Idrees Kahloon: Idrees is a praticing data journalist at the Economist, having studied mathematics and statistics. At the Economist he works on building statistical models.

How to make sure what you’re doing will work with statistics?

Idrees: Runs into this quite a bit, sitting between academics and journalists. This means applying rigorous methods, but on a deadline.  Its hard to explain a logistical regression to the lay audience. You have to be statistically sound, but also explainable. The challenge is to straddle this boundary.

David: Influenced by the risk communication field, but there is no easy answer there.  So you decide what you want to do, and then test if it is working the way you want. Use basic visual best practices, and then the crucial thing is to test the materials. Evaluate it.

Brian: At Significance Magazine, a membership/outreach magazine, the goal is to bring people into statistics. There are guidelines to follow, around engagement and ease of reading. The goal is to encourage authors to draw analogies to things they understand.  One example is in an upcoming issue about paleo-climatology; focusing on climate proxies in recent history. The author explains this by comparing it to how Netflix creates recommendations to users. That kind of metaphor is the best way to get these things across.

Rebecca: As David hinted at, you have to know your audience. The first step is to understand who it is you are writing for, and what is their background.

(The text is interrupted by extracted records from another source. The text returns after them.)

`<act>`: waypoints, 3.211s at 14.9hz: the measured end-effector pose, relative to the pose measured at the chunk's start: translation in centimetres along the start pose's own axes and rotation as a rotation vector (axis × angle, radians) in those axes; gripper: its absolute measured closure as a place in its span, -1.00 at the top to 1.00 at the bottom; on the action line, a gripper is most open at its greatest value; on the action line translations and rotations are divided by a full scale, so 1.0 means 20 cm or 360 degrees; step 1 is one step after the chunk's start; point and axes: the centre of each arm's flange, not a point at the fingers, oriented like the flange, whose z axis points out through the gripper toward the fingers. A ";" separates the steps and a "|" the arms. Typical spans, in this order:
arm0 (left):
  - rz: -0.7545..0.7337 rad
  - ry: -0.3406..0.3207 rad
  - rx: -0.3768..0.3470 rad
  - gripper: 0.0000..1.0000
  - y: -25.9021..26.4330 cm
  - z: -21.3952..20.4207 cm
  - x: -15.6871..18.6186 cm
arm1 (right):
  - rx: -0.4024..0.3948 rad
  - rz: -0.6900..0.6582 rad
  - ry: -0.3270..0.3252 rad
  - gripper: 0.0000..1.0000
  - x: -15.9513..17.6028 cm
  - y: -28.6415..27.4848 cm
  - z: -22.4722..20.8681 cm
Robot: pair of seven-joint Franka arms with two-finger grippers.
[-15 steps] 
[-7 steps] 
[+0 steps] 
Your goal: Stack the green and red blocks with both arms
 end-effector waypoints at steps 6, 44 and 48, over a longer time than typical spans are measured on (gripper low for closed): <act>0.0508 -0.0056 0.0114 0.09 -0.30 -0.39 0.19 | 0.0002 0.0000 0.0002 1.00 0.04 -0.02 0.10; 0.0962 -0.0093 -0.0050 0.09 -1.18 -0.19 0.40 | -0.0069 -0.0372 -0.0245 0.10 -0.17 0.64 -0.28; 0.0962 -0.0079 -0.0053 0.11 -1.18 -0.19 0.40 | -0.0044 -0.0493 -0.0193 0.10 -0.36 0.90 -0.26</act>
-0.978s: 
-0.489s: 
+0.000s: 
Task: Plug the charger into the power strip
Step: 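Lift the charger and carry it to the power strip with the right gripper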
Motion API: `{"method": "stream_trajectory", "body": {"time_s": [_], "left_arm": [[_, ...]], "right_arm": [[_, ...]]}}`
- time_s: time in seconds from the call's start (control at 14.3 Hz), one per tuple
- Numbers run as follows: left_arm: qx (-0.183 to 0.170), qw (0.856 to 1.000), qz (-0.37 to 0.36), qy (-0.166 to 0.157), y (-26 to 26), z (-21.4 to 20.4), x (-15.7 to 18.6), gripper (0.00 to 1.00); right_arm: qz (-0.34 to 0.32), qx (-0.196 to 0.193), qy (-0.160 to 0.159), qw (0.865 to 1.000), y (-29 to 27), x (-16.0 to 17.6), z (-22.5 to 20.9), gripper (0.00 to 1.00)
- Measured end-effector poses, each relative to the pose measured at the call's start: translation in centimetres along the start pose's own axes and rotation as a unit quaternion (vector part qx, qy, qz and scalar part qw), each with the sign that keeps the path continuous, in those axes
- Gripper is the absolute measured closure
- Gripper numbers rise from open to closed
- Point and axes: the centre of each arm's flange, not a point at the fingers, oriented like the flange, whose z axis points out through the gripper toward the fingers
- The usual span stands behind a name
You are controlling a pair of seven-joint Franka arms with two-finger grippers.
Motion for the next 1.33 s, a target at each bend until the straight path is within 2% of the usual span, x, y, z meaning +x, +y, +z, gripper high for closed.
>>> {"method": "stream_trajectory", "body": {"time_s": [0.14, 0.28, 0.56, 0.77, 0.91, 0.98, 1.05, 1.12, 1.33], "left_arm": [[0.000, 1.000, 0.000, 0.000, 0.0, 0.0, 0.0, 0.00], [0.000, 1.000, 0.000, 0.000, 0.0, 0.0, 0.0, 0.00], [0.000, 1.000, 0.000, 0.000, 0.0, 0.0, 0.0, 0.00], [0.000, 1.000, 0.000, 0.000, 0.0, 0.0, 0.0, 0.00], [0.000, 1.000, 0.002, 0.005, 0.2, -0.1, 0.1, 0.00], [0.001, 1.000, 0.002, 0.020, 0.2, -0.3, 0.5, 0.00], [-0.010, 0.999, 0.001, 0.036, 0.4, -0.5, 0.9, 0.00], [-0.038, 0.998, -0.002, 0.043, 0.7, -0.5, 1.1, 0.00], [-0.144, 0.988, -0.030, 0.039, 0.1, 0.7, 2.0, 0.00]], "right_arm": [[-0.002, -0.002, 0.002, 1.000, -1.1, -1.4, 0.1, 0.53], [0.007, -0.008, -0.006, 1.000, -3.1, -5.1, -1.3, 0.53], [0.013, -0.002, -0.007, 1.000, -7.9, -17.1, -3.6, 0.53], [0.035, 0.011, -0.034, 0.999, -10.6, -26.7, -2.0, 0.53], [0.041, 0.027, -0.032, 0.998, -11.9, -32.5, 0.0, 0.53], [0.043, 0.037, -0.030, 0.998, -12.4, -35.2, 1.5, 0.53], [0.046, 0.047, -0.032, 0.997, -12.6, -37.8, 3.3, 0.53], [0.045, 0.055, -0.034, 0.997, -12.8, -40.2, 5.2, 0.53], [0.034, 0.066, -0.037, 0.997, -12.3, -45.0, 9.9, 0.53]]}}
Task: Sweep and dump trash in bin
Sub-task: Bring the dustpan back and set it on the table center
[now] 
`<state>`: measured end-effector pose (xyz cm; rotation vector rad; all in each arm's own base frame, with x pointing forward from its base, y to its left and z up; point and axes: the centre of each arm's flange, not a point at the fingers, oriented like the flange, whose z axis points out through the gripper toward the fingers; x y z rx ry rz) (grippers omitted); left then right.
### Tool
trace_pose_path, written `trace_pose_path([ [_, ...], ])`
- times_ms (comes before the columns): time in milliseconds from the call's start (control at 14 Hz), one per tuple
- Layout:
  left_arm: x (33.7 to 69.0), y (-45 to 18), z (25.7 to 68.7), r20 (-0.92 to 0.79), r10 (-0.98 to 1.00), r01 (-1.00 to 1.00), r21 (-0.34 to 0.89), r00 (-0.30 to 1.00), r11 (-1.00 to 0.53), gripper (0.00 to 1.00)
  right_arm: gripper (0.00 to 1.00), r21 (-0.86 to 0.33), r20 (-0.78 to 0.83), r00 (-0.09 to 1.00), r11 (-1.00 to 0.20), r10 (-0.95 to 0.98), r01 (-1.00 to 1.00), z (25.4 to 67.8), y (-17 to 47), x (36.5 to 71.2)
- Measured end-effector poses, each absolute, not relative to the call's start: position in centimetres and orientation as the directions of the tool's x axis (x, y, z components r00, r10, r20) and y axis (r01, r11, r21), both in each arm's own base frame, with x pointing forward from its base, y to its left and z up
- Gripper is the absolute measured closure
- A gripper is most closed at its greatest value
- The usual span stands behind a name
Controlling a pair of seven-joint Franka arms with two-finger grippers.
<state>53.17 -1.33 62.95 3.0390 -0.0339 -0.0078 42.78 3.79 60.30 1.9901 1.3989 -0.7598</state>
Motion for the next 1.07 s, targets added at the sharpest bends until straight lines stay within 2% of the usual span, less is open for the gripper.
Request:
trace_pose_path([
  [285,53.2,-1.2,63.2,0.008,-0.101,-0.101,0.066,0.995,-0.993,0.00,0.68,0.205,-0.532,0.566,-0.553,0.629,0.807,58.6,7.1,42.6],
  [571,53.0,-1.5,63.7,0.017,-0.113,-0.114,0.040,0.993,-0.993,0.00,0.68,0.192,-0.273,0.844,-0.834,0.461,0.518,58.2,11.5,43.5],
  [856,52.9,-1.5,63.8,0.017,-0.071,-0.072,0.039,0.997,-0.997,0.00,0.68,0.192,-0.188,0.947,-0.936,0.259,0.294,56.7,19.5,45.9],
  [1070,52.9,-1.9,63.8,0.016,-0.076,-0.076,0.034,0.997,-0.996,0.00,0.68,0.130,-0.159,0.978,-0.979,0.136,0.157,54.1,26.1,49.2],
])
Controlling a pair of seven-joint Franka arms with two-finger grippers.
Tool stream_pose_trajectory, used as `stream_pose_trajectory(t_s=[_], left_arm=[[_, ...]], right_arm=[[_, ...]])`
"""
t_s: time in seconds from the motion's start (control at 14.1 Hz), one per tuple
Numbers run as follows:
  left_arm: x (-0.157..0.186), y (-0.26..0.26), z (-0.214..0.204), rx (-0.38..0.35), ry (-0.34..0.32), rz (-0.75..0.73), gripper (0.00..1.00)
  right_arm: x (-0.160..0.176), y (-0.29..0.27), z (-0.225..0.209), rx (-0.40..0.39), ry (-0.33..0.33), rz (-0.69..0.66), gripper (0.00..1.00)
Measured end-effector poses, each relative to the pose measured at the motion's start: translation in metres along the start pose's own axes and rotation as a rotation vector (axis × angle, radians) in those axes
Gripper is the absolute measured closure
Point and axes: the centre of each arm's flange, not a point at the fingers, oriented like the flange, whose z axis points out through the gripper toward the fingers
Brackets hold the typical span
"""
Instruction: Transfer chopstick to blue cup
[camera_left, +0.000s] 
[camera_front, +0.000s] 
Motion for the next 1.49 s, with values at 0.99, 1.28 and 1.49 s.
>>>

So perhaps instead of logistic regression, you might need to focus on explaining the outcome (ie. not the process). With journalists in a workshop, the main challenge for them is around understanding how to express uncertainty.  This is the greatest challenge that people face.  Pictures and stories are often the best techniques here, rather than technical language

Trevor: Our statistical understanding is very nascent. To build a better foundation, surveying journalists helps you understand what journalists do and do not know about science and statistics.  Journalists assume researchers know how to design a study and analyze results. You have to understand that isn’t necessarily the case. You have to ask basic questions about study design, data collection, and data analysis techniques.  One of the goals is to build a network of statisticians to help journalists do this.  So a parallel project is to help researchers understand these statistical concepts.

Examples of successful and/or unsuccessful communication? and why?

Trevor: Science USA created this network of statisticians at academic institutions around the US, and journalists are using this online widget to ask them questions.  That interaction is a great success to build on. Science that supports a policy is taken up by various constituencies, and filtered by values. When studies turn out to be poorly done, communicating that gets really hard. People who have adopted knowledge to promote it are not equipped to make judgements about what process of technique was wrong. So they try to shoot you down, from ad-homnym point of view. In the US talking about policy with evidence without becoming tribal has become too hard. So the question of “is this a good study” gets lost very quickly, replaced by a partisan/political interpretation of who you are, and your motives for critiquing a study.

Rebecca: When a journalist does have more than an hour to sort through a concept is when we have an opportunity for great success. For example, Rebecca worked with a journalist looking at false-postivies vs. false-negatives. The journalist created a graphic that ended up on 538.  The conversation helped her clarify what the mathematics would tell her.  Some failures involve when you’re speaking with a journalist that just can’t wrap their head around an idea.  When they can’t slow down enough to understand something like an inference. This is difference between writing about a certainty (which journalists want to do) and a quanitifed uncertainty. Other times the mathematics are just knowledge disconnects, like explaining a confidence interval without the listener understanding what an interval is. There are lots of requests coming in, which points to a shortage of people with these skills in the newsroom. So lots of people are recognizing this need.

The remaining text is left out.